Exercise instructions:
Copy out, unchanged, every line from the start of the records to the line that contains "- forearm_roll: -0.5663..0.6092", and stop there.

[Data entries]
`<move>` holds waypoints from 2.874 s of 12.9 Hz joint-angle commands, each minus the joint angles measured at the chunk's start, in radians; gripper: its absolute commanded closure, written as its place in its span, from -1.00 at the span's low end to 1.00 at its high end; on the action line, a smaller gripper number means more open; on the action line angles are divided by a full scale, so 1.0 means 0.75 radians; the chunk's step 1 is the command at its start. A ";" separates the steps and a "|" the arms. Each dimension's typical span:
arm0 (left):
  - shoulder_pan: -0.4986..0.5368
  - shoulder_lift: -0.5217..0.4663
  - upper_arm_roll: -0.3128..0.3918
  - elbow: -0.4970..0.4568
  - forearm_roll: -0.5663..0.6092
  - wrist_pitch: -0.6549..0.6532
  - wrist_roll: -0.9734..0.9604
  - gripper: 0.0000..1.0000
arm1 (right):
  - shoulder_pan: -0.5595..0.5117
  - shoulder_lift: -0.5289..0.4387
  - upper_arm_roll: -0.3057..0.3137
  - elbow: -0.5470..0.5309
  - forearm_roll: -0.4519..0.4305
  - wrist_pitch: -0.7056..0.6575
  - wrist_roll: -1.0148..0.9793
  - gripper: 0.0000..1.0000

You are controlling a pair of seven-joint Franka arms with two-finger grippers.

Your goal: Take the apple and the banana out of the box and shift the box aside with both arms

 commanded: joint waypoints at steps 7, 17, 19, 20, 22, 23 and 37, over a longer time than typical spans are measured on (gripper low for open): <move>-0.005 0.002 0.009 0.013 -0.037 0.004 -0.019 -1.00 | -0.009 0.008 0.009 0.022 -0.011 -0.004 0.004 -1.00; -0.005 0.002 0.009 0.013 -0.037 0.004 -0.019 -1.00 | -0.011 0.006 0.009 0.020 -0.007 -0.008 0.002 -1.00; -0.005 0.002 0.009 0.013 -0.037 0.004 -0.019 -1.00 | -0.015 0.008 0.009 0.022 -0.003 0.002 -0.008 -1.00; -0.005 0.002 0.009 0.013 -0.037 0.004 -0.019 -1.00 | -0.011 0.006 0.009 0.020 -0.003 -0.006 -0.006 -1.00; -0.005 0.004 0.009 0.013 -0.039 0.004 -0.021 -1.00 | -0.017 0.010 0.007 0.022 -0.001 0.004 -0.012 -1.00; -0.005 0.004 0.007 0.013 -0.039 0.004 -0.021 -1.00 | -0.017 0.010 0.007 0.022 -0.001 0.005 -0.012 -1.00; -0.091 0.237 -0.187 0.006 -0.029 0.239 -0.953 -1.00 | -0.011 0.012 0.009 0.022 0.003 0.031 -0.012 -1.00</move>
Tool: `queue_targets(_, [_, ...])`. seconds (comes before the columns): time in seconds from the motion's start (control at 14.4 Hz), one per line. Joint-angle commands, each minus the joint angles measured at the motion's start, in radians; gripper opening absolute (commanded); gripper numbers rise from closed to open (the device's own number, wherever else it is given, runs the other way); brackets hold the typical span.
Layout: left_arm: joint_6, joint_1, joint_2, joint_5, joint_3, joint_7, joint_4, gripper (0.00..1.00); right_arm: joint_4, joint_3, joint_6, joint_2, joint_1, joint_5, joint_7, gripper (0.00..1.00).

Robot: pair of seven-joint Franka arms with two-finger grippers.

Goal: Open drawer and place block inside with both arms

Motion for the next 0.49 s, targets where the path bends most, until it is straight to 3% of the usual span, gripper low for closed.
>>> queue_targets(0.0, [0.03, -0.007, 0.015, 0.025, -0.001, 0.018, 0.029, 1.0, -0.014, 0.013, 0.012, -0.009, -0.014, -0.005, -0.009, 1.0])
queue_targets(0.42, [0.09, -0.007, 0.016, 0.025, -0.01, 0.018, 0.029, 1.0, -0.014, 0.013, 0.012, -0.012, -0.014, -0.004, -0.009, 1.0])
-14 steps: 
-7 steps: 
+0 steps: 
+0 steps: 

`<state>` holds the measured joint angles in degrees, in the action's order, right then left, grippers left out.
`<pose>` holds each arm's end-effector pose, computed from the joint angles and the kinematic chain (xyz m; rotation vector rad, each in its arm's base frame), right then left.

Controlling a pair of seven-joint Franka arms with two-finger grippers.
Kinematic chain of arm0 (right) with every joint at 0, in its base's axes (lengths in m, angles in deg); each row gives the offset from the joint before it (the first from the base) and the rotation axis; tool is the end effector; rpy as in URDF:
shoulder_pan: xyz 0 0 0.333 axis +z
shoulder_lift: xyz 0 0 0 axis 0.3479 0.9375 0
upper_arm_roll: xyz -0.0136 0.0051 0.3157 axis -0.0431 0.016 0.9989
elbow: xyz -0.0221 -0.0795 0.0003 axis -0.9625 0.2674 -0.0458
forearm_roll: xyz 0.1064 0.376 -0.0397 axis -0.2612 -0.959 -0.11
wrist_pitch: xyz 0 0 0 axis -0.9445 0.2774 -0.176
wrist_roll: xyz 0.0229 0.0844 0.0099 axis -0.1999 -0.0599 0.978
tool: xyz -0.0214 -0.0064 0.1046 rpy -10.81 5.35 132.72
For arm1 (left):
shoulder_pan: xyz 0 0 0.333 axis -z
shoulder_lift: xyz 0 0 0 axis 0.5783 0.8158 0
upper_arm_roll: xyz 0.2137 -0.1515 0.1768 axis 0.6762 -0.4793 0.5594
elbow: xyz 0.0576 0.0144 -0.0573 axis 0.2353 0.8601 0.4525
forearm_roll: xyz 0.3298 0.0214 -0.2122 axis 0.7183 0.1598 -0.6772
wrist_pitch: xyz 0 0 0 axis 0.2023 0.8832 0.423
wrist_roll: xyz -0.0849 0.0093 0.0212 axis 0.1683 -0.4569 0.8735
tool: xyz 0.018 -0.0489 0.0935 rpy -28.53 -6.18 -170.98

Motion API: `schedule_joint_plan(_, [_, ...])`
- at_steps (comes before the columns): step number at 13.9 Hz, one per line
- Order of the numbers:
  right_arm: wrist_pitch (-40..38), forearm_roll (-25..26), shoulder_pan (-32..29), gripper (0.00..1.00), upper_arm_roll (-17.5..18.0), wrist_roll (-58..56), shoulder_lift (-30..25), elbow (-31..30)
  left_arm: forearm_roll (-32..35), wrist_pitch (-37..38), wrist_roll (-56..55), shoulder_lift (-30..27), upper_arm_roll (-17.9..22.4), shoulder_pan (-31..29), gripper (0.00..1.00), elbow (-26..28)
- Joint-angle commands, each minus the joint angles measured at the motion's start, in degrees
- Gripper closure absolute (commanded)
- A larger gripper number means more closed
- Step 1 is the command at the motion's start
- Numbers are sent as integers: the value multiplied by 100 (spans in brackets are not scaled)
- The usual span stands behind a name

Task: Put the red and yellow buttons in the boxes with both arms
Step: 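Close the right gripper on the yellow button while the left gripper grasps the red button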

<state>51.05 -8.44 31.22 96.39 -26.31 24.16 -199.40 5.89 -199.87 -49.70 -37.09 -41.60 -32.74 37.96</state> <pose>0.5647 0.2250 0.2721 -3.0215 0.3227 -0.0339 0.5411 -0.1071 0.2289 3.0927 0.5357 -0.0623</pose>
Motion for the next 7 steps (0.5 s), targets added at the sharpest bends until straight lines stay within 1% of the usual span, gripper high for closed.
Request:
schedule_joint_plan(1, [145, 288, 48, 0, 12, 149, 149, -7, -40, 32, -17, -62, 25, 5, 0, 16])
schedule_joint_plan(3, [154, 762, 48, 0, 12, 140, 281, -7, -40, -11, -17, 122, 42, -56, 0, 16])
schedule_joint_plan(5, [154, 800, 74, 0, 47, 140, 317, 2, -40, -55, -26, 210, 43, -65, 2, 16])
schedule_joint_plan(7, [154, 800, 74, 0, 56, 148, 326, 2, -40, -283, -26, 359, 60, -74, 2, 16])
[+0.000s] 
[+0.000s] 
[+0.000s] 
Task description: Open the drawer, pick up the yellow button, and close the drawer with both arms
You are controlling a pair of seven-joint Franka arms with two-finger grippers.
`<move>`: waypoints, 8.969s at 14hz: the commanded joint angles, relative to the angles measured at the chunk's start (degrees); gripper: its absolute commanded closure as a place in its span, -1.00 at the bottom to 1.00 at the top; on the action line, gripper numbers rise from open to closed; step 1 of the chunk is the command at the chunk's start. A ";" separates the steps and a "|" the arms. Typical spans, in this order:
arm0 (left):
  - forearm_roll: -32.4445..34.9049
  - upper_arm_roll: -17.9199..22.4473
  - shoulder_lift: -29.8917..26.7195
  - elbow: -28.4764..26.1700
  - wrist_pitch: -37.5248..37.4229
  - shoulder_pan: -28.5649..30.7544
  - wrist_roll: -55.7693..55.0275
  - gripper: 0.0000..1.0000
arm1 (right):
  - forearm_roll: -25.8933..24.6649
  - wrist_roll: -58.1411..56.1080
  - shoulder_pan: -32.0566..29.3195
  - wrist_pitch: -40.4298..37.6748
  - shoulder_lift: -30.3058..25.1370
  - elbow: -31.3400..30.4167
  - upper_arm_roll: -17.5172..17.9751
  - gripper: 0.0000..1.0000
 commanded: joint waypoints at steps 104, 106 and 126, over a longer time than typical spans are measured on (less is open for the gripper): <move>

Answer to the problem:
`<move>` holds waypoints from 2.874 s of 12.9 Hz joint-angle commands, each minus the joint angles measured at the chunk's start, in radians; gripper: its absolute commanded closure, written as its place in its span, from -1.00 at the span's low end to 1.00 at its high end; on the action line, a smaller gripper number means more open; on the action line angles are divided by a full scale, so 1.0 means 0.75 radians; the chunk's step 1 is the command at its start. A ";" separates the steps and a "|" the arms. Each dimension's typical span:
arm0 (left):
  - shoulder_pan: -0.4986..0.5368
  - shoulder_lift: -0.5217..0.4663
  - upper_arm_roll: -0.3128..0.3918
  - elbow: -0.4970..0.4568
  - forearm_roll: -0.5663..0.6092

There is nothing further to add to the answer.